**Requirement**
Pull out every line below that holds the word "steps".

**Data shown**
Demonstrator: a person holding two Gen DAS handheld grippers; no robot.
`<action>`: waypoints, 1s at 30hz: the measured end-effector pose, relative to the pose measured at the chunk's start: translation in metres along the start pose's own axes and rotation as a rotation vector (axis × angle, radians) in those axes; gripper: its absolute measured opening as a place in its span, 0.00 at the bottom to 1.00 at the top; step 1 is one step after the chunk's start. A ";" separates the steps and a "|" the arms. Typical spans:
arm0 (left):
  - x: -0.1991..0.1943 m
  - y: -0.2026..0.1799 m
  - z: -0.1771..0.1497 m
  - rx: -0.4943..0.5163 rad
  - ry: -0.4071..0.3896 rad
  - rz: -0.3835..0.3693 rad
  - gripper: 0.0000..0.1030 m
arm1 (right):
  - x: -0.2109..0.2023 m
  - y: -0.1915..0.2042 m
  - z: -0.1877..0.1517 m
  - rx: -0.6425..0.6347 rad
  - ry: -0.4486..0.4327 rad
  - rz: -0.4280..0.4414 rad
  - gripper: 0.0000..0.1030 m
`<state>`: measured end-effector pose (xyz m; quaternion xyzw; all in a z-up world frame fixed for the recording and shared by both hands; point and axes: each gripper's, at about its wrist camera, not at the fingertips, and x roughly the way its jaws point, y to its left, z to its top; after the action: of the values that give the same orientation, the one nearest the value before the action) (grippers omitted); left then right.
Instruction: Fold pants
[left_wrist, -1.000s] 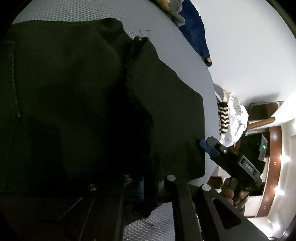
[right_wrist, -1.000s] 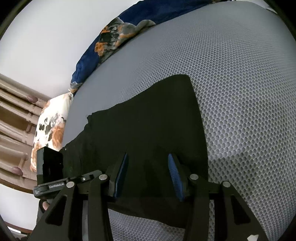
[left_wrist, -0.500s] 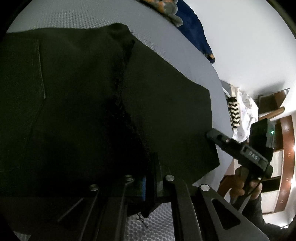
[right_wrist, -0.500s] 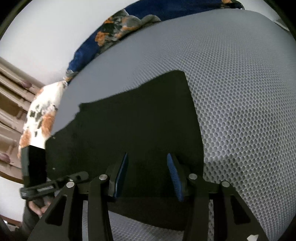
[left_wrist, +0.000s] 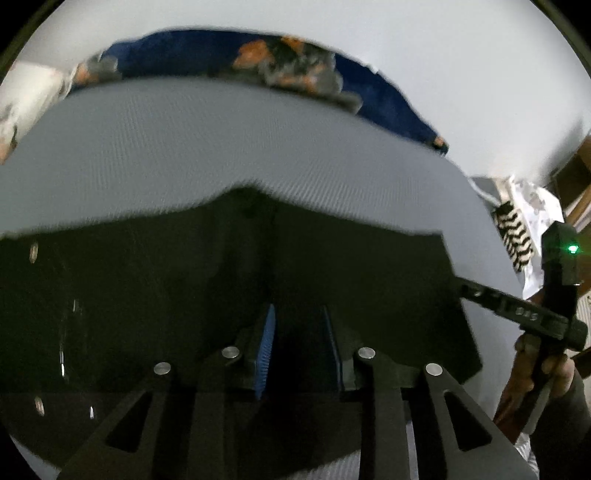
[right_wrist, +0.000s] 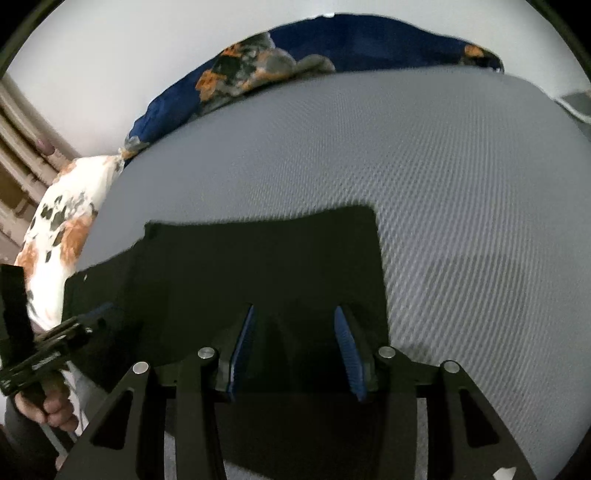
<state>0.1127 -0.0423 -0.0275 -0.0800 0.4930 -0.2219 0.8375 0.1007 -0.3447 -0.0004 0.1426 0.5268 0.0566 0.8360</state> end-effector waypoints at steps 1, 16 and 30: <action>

**Response**
`<action>`: waypoints, 1s at 30hz: the measured end-effector pose, relative to the pose measured at the chunk's start: translation in metres along the start pose's own axes and rotation as a rotation vector (axis × angle, radians) in those axes; gripper: its absolute measured opening as a place in its span, 0.00 at the bottom to 1.00 at the top; step 1 is one step after the chunk's start. A ";" separates the steps and a "|" the arms. Typical spans:
<state>0.1127 -0.0423 -0.0275 -0.0800 0.4930 -0.2219 0.8375 0.1007 -0.3447 -0.0004 0.1426 0.5268 0.0566 0.8360</state> end-effector waypoints at steps 1, 16 and 30: <action>

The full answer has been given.